• _Your objective_:
Write out, exactly and in full, the records given below, but not their pictures.
---- Material provided
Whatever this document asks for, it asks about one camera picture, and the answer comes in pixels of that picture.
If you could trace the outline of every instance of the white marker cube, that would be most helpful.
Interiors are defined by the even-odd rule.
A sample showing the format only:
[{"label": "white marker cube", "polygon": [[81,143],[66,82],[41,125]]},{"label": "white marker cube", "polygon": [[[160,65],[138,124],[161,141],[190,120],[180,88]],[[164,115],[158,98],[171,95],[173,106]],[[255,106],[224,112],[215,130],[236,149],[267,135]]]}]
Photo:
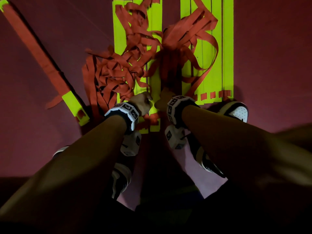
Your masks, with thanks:
[{"label": "white marker cube", "polygon": [[167,141],[172,149],[183,149],[186,144],[186,139],[182,131],[184,128],[177,129],[174,125],[170,125],[165,130]]},{"label": "white marker cube", "polygon": [[139,131],[135,130],[130,135],[125,135],[122,145],[120,147],[121,153],[124,156],[135,156],[138,154],[142,136]]}]

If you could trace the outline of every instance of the person's left arm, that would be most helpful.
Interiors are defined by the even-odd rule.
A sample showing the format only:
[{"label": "person's left arm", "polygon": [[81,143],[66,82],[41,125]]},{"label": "person's left arm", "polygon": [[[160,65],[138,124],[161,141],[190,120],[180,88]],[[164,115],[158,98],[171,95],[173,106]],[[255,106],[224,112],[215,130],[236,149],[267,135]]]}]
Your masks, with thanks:
[{"label": "person's left arm", "polygon": [[[149,99],[145,92],[130,102],[146,114]],[[35,173],[2,206],[0,220],[46,232],[80,232],[99,203],[126,130],[121,116],[107,118]]]}]

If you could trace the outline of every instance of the person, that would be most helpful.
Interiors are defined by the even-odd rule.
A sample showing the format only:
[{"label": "person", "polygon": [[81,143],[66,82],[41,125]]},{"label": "person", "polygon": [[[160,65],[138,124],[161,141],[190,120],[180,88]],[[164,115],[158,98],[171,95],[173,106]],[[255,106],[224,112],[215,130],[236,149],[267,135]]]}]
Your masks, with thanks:
[{"label": "person", "polygon": [[[150,110],[149,100],[152,98],[148,93],[138,94],[125,107],[145,115]],[[170,107],[178,100],[181,102],[172,115]],[[174,117],[169,119],[176,127],[191,132],[190,148],[201,167],[228,178],[204,200],[197,196],[199,201],[191,202],[194,195],[178,199],[182,205],[192,206],[184,216],[185,222],[172,226],[175,230],[297,230],[308,226],[312,201],[311,125],[272,134],[246,123],[248,110],[243,103],[226,103],[215,113],[201,109],[189,98],[175,96],[167,88],[155,107]],[[165,225],[150,219],[148,209],[133,212],[116,201],[132,174],[117,160],[125,133],[132,132],[133,121],[124,112],[112,112],[89,133],[58,151],[9,198],[0,209],[1,230],[165,230]],[[178,178],[167,186],[177,185]],[[153,207],[159,210],[159,205],[161,202]]]}]

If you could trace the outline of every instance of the pink floor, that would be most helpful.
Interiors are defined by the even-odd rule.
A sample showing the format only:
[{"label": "pink floor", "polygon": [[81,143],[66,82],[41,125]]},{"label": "pink floor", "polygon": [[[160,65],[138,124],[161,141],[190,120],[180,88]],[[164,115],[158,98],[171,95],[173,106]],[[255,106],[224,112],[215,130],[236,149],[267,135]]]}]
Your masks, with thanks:
[{"label": "pink floor", "polygon": [[[25,16],[76,93],[88,104],[81,66],[84,49],[113,45],[112,0],[9,0]],[[276,132],[312,122],[312,0],[234,0],[234,96],[249,107],[249,123]],[[179,0],[163,0],[163,26],[179,19]],[[0,15],[2,121],[0,176],[27,176],[54,151],[80,136],[64,103],[45,110],[56,91],[3,15]],[[138,203],[144,151],[120,200]],[[177,160],[203,196],[224,179],[202,170],[187,147]]]}]

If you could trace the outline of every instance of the wristband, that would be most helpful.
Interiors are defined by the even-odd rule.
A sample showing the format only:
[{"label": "wristband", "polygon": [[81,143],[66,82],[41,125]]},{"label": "wristband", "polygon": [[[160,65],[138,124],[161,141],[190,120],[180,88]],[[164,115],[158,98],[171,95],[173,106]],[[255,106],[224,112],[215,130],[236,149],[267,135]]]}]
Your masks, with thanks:
[{"label": "wristband", "polygon": [[125,134],[131,134],[135,130],[138,124],[139,113],[134,105],[130,103],[118,103],[108,110],[104,116],[107,119],[113,115],[119,115],[124,118],[127,124],[127,131]]},{"label": "wristband", "polygon": [[176,128],[187,128],[182,121],[182,111],[186,106],[193,105],[199,107],[193,98],[187,96],[174,96],[167,104],[167,115],[169,121],[176,126]]}]
--------
• _Response area_:
Whatever this document asks for, it asks about one camera picture, and the answer comes in pixels of that picture.
If you could trace the outline of every instance of the white marker cube, that would be most helpful.
Interiors are defined by the even-odd rule.
A sample showing the format only:
[{"label": "white marker cube", "polygon": [[81,143],[66,82],[41,125]]},{"label": "white marker cube", "polygon": [[[160,65],[138,124],[161,141],[190,120],[180,88]],[[164,115],[158,98],[171,95],[173,106]],[[255,106],[224,112],[215,130],[236,149],[267,135]]]}]
Photo:
Your masks, with thanks:
[{"label": "white marker cube", "polygon": [[167,141],[172,149],[183,149],[186,144],[186,139],[182,131],[184,128],[177,129],[174,125],[170,125],[165,130]]},{"label": "white marker cube", "polygon": [[139,131],[135,130],[130,135],[125,135],[122,145],[120,147],[121,153],[124,156],[135,156],[138,154],[142,136]]}]

If you could trace the outline of every instance of the person's left arm, that would be most helpful.
Interiors are defined by the even-odd rule.
A sample showing the format only:
[{"label": "person's left arm", "polygon": [[81,143],[66,82],[41,125]]},{"label": "person's left arm", "polygon": [[[160,65],[138,124],[161,141],[190,120],[180,88]],[[164,115],[158,98],[171,95],[173,106]],[[255,106],[224,112],[215,130],[236,149],[267,135]]]}]
Your masks, with thanks:
[{"label": "person's left arm", "polygon": [[[149,99],[145,92],[130,102],[146,114]],[[35,173],[2,206],[0,220],[46,232],[80,232],[99,203],[126,130],[121,116],[107,118]]]}]

If you could trace the outline of every instance of the person, that would be most helpful.
Interiors are defined by the even-odd rule.
A sample showing the format only:
[{"label": "person", "polygon": [[81,143],[66,82],[41,125]]},{"label": "person", "polygon": [[[160,65],[138,124],[161,141],[190,120],[180,88]],[[164,115],[158,98],[171,95],[173,106]],[[255,106],[224,112],[215,130],[236,149],[267,135]]]}]
Your masks, with thanks:
[{"label": "person", "polygon": [[[150,110],[149,100],[152,98],[148,93],[138,94],[125,107],[145,115]],[[170,107],[178,100],[181,102],[172,115]],[[174,117],[169,119],[176,127],[191,132],[190,148],[201,167],[228,178],[204,200],[197,196],[199,201],[191,202],[194,195],[178,199],[182,205],[192,206],[184,216],[185,222],[172,226],[175,230],[297,230],[308,226],[312,201],[311,125],[272,134],[246,123],[248,110],[243,103],[226,103],[215,113],[201,109],[189,98],[175,96],[167,88],[155,107]],[[165,225],[150,219],[148,209],[133,212],[116,201],[132,174],[117,160],[125,133],[132,132],[133,121],[124,112],[112,112],[89,133],[58,151],[9,198],[0,209],[1,230],[165,230]],[[178,178],[167,186],[177,185]],[[153,207],[159,210],[159,205],[161,202]]]}]

If you could trace the outline of every instance of the pink floor, that would be most helpful.
Interiors are defined by the even-odd rule.
A sample showing the format only:
[{"label": "pink floor", "polygon": [[81,143],[66,82],[41,125]]},{"label": "pink floor", "polygon": [[[160,65],[138,124],[161,141],[190,120],[180,88]],[[164,115],[158,98],[171,95],[173,106]],[[255,106],[224,112],[215,130],[236,149],[267,135]]]}]
Your masks, with thanks:
[{"label": "pink floor", "polygon": [[[25,16],[76,93],[88,104],[81,66],[84,49],[113,45],[112,0],[9,0]],[[276,132],[312,122],[312,0],[234,0],[234,96],[249,107],[249,123]],[[179,0],[163,0],[163,26],[179,19]],[[0,15],[2,121],[0,176],[27,176],[54,151],[80,136],[64,103],[45,110],[56,91],[3,15]],[[138,203],[144,151],[120,200]],[[177,160],[203,196],[224,179],[202,170],[187,147]]]}]

If you could trace the outline of every instance of the wristband, that would be most helpful.
Interiors are defined by the even-odd rule.
A sample showing the format only:
[{"label": "wristband", "polygon": [[81,143],[66,82],[41,125]]},{"label": "wristband", "polygon": [[[160,65],[138,124],[161,141],[190,120],[180,88]],[[164,115],[158,98],[171,95],[173,106]],[[255,106],[224,112],[215,130],[236,149],[267,135]]]}]
Your masks, with thanks:
[{"label": "wristband", "polygon": [[125,134],[131,134],[135,130],[138,124],[139,113],[134,105],[130,103],[118,103],[108,110],[104,116],[107,119],[113,115],[119,115],[124,118],[127,124],[127,131]]},{"label": "wristband", "polygon": [[176,128],[187,128],[182,121],[182,111],[186,106],[193,105],[199,107],[193,98],[187,96],[174,96],[167,104],[167,115],[169,121],[176,126]]}]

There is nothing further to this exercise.